> **Work item**: Reproduce the following data exactly, minus any images.

> **Information supplied**:
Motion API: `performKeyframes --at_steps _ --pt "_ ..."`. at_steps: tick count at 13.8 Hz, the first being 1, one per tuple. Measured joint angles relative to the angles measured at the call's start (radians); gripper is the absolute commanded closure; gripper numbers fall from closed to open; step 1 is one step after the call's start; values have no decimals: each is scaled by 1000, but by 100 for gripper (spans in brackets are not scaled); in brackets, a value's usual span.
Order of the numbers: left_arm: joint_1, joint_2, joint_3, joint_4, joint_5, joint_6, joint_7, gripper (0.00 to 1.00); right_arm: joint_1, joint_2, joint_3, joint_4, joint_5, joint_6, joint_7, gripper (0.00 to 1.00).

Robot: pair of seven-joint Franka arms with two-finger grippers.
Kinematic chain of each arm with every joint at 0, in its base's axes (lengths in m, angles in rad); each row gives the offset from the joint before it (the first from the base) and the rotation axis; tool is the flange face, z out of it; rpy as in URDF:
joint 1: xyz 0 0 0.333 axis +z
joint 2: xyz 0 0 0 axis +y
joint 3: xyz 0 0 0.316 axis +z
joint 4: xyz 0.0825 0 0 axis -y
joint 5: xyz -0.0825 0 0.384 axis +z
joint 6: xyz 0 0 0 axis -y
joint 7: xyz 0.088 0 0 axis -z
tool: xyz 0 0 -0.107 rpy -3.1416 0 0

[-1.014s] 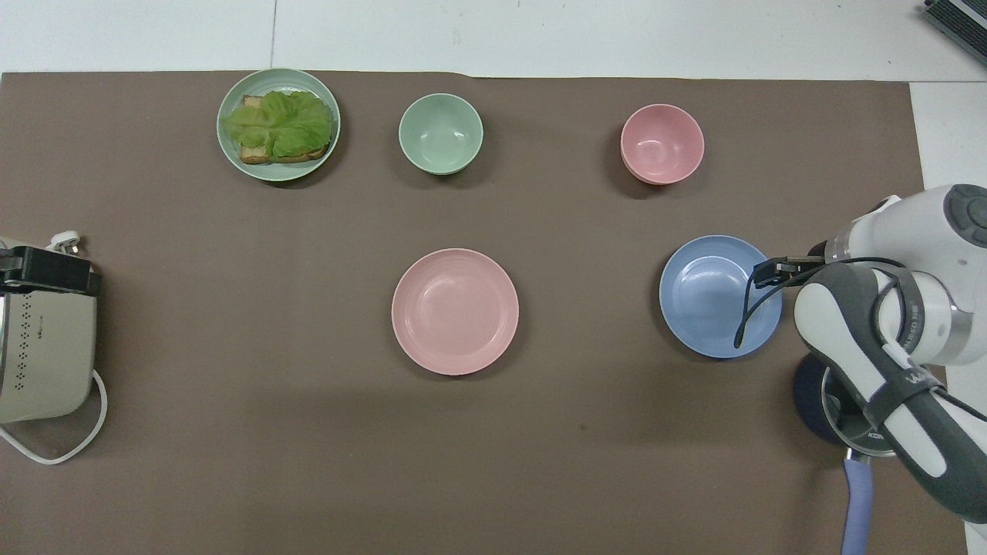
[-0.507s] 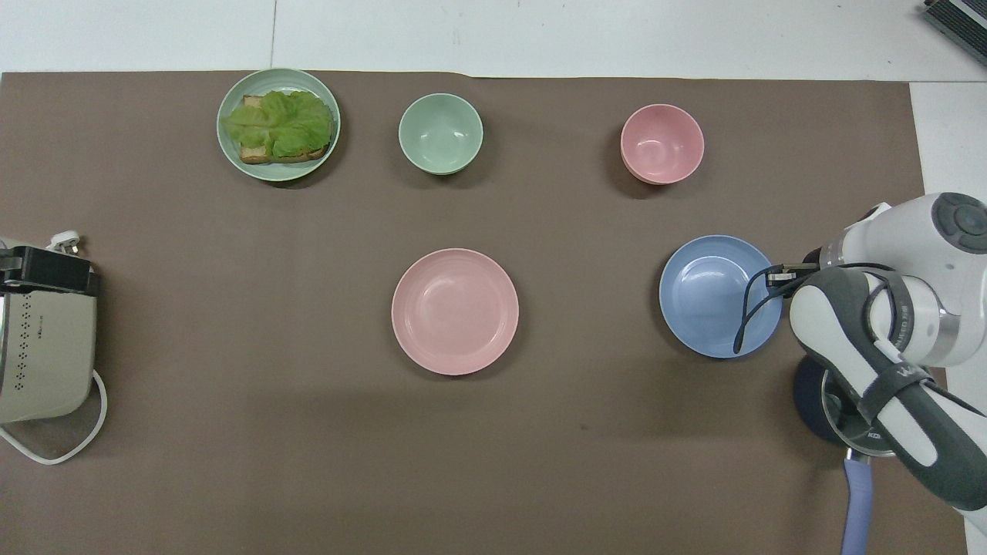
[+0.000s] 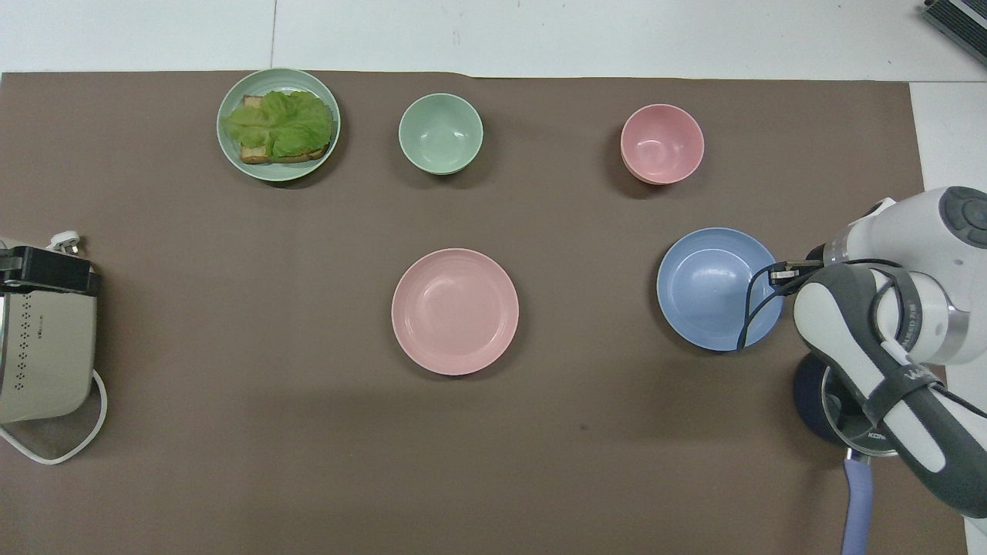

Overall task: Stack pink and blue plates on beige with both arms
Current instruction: 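Carry the blue plate with the right gripper onto the pink plate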

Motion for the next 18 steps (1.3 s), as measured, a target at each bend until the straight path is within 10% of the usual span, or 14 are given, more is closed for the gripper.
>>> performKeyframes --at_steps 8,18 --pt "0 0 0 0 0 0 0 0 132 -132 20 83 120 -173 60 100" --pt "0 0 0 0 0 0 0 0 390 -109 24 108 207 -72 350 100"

> **Answer space**:
Motion API: `performKeyframes --at_steps _ --pt "_ ..."`. at_steps: tick count at 13.8 Hz, the first being 1, one per tuple. Measured joint angles relative to the angles measured at the call's start (radians); gripper is the absolute commanded closure; gripper numbers fall from closed to open; step 1 is one step after the call's start; values have no decimals: each is scaled by 1000, but by 100 for gripper (spans in brackets are not scaled); in brackets, a value's usual span.
Order of the numbers: left_arm: joint_1, joint_2, joint_3, joint_4, joint_5, joint_6, joint_7, gripper (0.00 to 1.00); right_arm: joint_1, joint_2, joint_3, joint_4, joint_5, joint_6, joint_7, gripper (0.00 to 1.00).

Robot: pair of seven-joint Franka arms with two-finger grippers.
Kinematic chain of each arm with every joint at 0, in its base's axes (lengths in m, angles in rad); each row gives the offset from the joint before it (the first from the base) and the rotation axis; tool is the flange face, z out of it; rpy as in URDF:
joint 1: xyz 0 0 0.333 axis +z
joint 2: xyz 0 0 0 axis +y
joint 3: xyz 0 0 0.316 axis +z
joint 4: xyz 0.0825 0 0 axis -y
joint 5: xyz -0.0825 0 0.384 axis +z
joint 6: xyz 0 0 0 axis -y
joint 7: xyz 0.088 0 0 axis -z
tool: xyz 0 0 -0.107 rpy -3.1416 0 0

[-1.014s] 
[-0.507s] 
[+0.000s] 

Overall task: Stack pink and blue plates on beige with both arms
Current instruction: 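Carry the blue plate with the right gripper onto the pink plate
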
Motion for the next 18 steps (1.3 s), as measured, a target at each bend until the straight path is within 10% of the usual span, or 14 are given, more is closed for the gripper.
>>> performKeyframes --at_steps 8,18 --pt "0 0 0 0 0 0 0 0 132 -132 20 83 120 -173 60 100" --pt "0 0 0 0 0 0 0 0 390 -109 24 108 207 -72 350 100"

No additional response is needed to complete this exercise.